La fábrica de botellas se encuentra en una posición estratégica en el centro de la ciudad. Pegada a las estaciones de ferrocarril y autobuses, al campus universitario de la Asunción, limitando con el centro histórico. Un suelo con todos los requisitos para emprender proyectos de recualificación y mejora urbana que actúen como polos de diversificación económica y también para la estructura social de la ciudad.

Es necesario un debate ciudadano. Garantizar que no son los trabajadores, y en general todos los contribuyentes, los que vuelven a perder ante una empresa ávida de beneficios y una administración local necesitada de ingresos. Estar alerta ante el uso de esos terrenos es una obligación de las autoridades locales y exige control ciudadano.

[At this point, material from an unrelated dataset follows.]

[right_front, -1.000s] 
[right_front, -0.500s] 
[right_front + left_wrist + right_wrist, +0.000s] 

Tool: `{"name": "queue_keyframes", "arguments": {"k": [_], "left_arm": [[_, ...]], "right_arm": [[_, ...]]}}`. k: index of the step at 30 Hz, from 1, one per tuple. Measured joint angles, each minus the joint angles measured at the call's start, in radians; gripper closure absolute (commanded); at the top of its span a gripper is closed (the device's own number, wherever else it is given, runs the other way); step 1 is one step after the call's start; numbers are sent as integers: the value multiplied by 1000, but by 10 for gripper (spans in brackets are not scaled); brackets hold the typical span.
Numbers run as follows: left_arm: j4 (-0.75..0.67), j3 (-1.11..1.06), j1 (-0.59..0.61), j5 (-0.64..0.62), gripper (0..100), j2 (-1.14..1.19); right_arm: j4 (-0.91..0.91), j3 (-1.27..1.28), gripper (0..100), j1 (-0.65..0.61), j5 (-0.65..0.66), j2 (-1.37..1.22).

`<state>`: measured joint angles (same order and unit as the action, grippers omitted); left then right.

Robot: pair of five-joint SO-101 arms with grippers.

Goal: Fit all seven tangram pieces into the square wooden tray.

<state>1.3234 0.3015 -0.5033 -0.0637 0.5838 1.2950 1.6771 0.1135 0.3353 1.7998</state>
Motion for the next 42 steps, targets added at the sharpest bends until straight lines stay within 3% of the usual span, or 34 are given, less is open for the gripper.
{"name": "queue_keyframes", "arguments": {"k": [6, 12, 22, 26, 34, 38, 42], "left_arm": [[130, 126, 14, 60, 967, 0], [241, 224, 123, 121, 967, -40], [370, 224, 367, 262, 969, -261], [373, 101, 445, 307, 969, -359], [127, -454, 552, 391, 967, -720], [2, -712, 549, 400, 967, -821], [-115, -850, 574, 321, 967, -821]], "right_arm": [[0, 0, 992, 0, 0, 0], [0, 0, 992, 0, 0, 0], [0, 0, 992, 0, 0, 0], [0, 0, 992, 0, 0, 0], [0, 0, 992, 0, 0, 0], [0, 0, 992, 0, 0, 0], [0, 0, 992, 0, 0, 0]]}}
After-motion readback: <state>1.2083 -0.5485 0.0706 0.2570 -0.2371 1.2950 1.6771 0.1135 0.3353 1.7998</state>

Esperemos que no volvamos a asistir a un episodio donde se repita el ciclo. Se cierra una industria en la ciudad. Se deja una actividad empresarial marginal. Con el tiempo la planta se cierra definitivamente. El tema desaparece de la primera línea de discusión pública. Las instalaciones se abandonan. Se convierten en lugar de conflicto y foco de delincuencia e insalubridad. A continuación, son los propios vecinos los que reclaman la actuación municipal sobre los terrenos. Y al final, se acaba con una modificación puntual de la planificación urbanística y se construyen viviendas. Y una zona industrial acaba siendo zona residencial.

Es un buen momento para evidenciar que no se anteponen los intereses particulares a los generales de la ciudad. Que existen modelos diferentes de ciudad. Que no se fía todo a la inversión externa, que un día llega y otro se va. Y que apostamos por el desarrollo endógeno, por abrirnos a otros escenarios que nos alejen de ser una ciudad con una economía exclusivamente ligada a un sector servicios precario, un turismo que no despega, una excesiva dependencia de las administraciones públicas y que tiene como único recurso su capacidad para ofrecer suelo barato.